Interesting text encodings (and the people who love them)

Wed 13 December 2017 by Moshe Zadka

(Thanks to Tom Prince and Nelson Elhage for suggestions for improvement.)

Nowadays, almost all text will be encoded in UTF-8 -- for good reasons, it is a well thought out encoding. Some of it will be in Latin 1, AKA ISO-8859-1, which is popular in the western world. Less of it will be in other members of the ISO-8859 family (-2 or higher). Some text from Japan will occasionally still be in Shift-JIS. These encodings are all reasonable -- too reasonable.

What about more interesting encodings?

EBCDIC

Encodings turn a sequence of logical code points into a sequence of bytes. Bytes, in turn, are just sequences of ones and zeroes. Usually, we think of the ones and zeroes as mostly symmetric -- it wouldn't matter if the encoding was to the "dual" byte, where every bit was flipped. SSD drives do not like long sequences of zeroes -- but neither do they like long sequences of ones.

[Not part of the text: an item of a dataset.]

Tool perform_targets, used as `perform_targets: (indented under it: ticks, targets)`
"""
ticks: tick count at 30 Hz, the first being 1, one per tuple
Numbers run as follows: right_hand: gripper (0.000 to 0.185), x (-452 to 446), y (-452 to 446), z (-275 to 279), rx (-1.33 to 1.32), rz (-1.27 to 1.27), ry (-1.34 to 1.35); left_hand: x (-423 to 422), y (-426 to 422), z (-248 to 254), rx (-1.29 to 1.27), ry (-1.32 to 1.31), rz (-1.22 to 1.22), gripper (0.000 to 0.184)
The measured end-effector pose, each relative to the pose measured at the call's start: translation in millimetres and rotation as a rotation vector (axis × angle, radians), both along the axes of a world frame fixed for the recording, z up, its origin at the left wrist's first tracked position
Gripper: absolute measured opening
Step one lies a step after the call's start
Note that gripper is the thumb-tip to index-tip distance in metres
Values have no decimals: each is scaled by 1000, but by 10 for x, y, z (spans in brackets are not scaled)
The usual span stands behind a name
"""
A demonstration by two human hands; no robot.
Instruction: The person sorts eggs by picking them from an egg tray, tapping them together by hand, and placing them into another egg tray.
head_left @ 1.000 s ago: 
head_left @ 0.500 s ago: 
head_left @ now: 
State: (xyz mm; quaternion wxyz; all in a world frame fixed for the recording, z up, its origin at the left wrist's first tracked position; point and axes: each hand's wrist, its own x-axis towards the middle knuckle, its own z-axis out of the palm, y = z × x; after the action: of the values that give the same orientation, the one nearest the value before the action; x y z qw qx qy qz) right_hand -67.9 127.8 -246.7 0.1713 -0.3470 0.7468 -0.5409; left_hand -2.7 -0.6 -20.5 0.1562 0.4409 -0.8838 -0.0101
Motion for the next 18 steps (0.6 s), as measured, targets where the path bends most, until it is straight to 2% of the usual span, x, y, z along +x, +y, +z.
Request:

What if there was no symmetry? What if every "one" weakened your byte?

This is the history of one of the most venerable media to carry digital information -- predating the computer by its use in automated weaving machines -- the punched card. It was called so because to make a "one", you would punch a hole -- that was detected by the card reader by an electric circuit being completed. Punching too many holes made cards weak: likely to rip in the wear and tear the automated reading machines inflicted upon them, in the drive to read cards ever faster.

EBCDIC (Extended Binary Coded Decimal Interchange Code) was the solution. "Extended" because it extends the Binary Coded Decimal standard -- numbers are encoded using one punch, which makes them easy to read with a hex editor. Letters are encoded with two. Nothing sorts correctly, of course, but that was not a big priority. Quoting from Wikipedia:

"The distinct encoding of 's' and 'S' (using position 2 instead of 1) was maintained from punched cards where it was desirable not to have hole punches too close to each other to ensure the integrity of the physical card.

Of course, it wouldn't be IBM if there weren't a whole host of encodings, subtly incompatible, all called EBCDIC. If you live in the US, you are supposed to use code page 1140 for your EBCDIC needs.

Luckily, if you ever need to connect your Python interpreter to a card-punch machine, the Unicode encodings have got you covered:

>>> "hello".encode('cp1140')
b'\x88\x85\x93\x93\x96'

If you came to this post to learn skills immediately relevant to your day to day job and are entirely not obsolete, you're welcome.

KOI-8

Suppose you're a Russian speaker. You write your language using the Cyrrilic alphabet, suspiciously absent from the American Standard Code for Information Interchange (ASCII), developed during the height of the cold war between the US of A and the USSR. Some computers are going to have Cyrrilic fonts installed -- and some are not. Suppose that it is the 80s, and the only language that runs fast enough on most computers is assembly or C. You want to make a character encoding that

  • Will look fine if someone has the Cyrrilic installed
  • Can be converted to ASCII that will look kinda-sorta like the Cyrrilic with a program that is trivial to write in C.

KOI-8 is the result of this not-quite-thought experiment.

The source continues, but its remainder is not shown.